BAMBI localization to autophagic vesicles

In order to localize BAMBI in HUVECs we used immunofluorescence microscopy. In non-transfected HUVECs grown in 10% FBS a faintly positive stain (red) for BAMBI could be identified with a diffuse and occasional punctate pattern (Figure S3). Staining for LC3 (green) as an autophagy marker showed a faint and diffuse cytosolic pattern in these cells (Figure S3). In order to induce autophagy, cells were treated with rapamycin, which further reduced the diffuse BAMBI staining, leaving only a few punctate BAMBI-positive spots.
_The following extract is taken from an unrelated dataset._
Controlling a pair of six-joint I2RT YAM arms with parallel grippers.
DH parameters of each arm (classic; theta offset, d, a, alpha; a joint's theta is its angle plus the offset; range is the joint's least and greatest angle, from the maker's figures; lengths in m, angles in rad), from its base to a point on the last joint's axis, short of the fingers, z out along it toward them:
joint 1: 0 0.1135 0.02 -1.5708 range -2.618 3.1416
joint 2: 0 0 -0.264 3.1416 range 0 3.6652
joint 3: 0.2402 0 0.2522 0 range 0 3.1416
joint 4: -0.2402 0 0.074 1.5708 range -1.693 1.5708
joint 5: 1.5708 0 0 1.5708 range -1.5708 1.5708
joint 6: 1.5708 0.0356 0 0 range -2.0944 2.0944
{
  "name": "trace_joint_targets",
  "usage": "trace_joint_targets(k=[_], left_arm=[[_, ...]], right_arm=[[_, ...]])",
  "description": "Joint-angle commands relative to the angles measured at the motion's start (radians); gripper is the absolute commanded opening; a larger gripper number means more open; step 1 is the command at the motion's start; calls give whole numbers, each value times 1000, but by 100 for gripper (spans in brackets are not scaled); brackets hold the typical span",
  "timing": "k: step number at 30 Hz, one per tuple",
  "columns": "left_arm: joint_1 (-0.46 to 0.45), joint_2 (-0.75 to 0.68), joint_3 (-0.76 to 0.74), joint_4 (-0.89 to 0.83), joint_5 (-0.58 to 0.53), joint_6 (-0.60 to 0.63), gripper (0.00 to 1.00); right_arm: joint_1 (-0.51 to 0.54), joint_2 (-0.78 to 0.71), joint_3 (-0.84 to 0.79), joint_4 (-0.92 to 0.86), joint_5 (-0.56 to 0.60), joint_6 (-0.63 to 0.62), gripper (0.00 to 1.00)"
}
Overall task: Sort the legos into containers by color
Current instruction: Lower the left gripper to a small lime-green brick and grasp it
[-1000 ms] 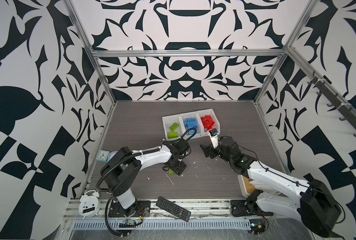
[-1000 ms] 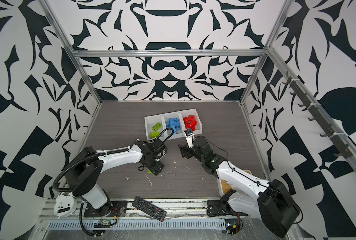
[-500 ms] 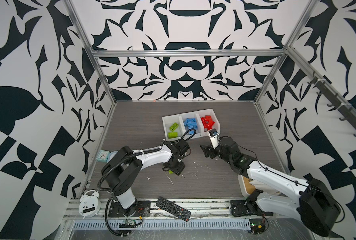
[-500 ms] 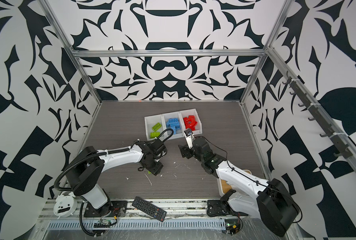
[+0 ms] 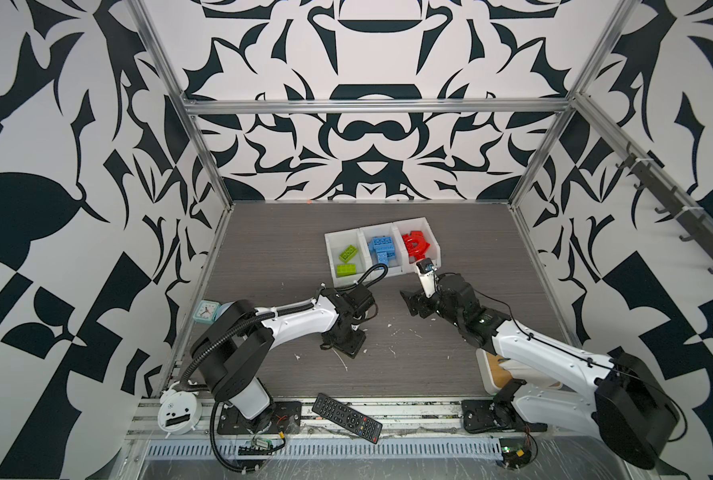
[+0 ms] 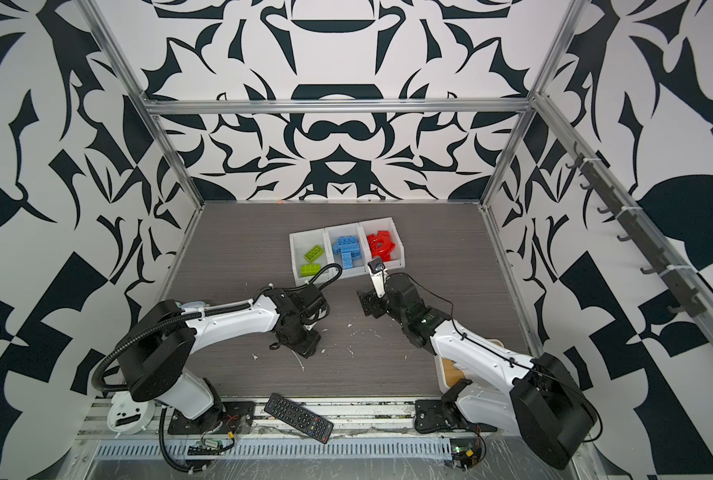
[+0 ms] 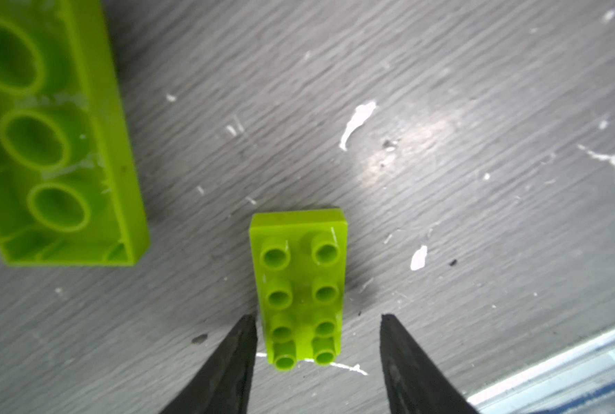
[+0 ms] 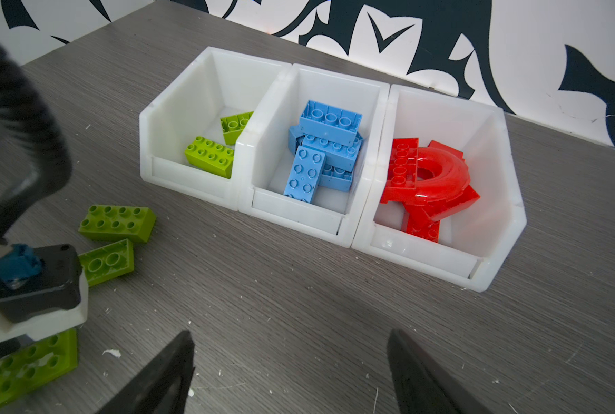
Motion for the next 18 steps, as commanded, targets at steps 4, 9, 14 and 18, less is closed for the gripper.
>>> trace_joint_targets(k=[4,9,14,18], left_arm=[[-4,33,18,-32,-29,-15,52],[-4,46,22,-10,-29,-12,46],[-4,29,24,7,-24,-12,43],[-4,-3,20,22,-47,-10,37]], right_arm=[[-3,-8,21,25,9,-3,87],[-3,-12,19,25,12,-5,87],[-3,-4,20,27,14,-5,87],[-3,-4,23,24,2,-4,87]])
LC3 changed from a diffuse to mostly punctate pattern with rapamycin treatment. By superimposition some, but not all dots were positive for both BAMBI and LC3, consistent with some autophagosomal colocalization for BAMBI and LC3. Because of the weak immunofluorescence signal for BAMBI in non-transfected HUVECs, subsequent experiments were performed in HUVECs overexpressing BAMBI, as used above for the Western blot analysis. This also allowed the use of confocal microscopy for better colocalization. As shown in a picture obtained by confocal microscopy at 10% FBS, BAMBI (red staining) was seen in a perinuclear distribution and with a punctate pattern, with some larger confluent perinuclear areas, potentially representing inclusion bodies and ER-Golgi location, most likely as a consequence of the overexpression (Figure 10A). LC3 staining (green) was mostly diffuse and cytosolic with occasional puncta (Figure 10A). The occasionally punctate pattern of LC3 staining under basal conditions may indicate that the lentiviral overexpression system may induce more basal autophagy, potentially as a consequence of ER stress and an unfolded protein response [42]; [43]. By computer-assisted quantification of colocalization about 18% of the LC3-positive dots were also positive for BAMBI under basal conditions. After 24 hours of serum starvation (0.2% FBS) BAMBI staining was reduced, whereas LC3 staining shifted towards an increase of a punctate pattern. This increased the colocalization of BAMBI and LC3 in orange puncta to 40% (Figure 10A).

Figure 10
Immunofluorescence localization of BAMBI to autophagic vesicles.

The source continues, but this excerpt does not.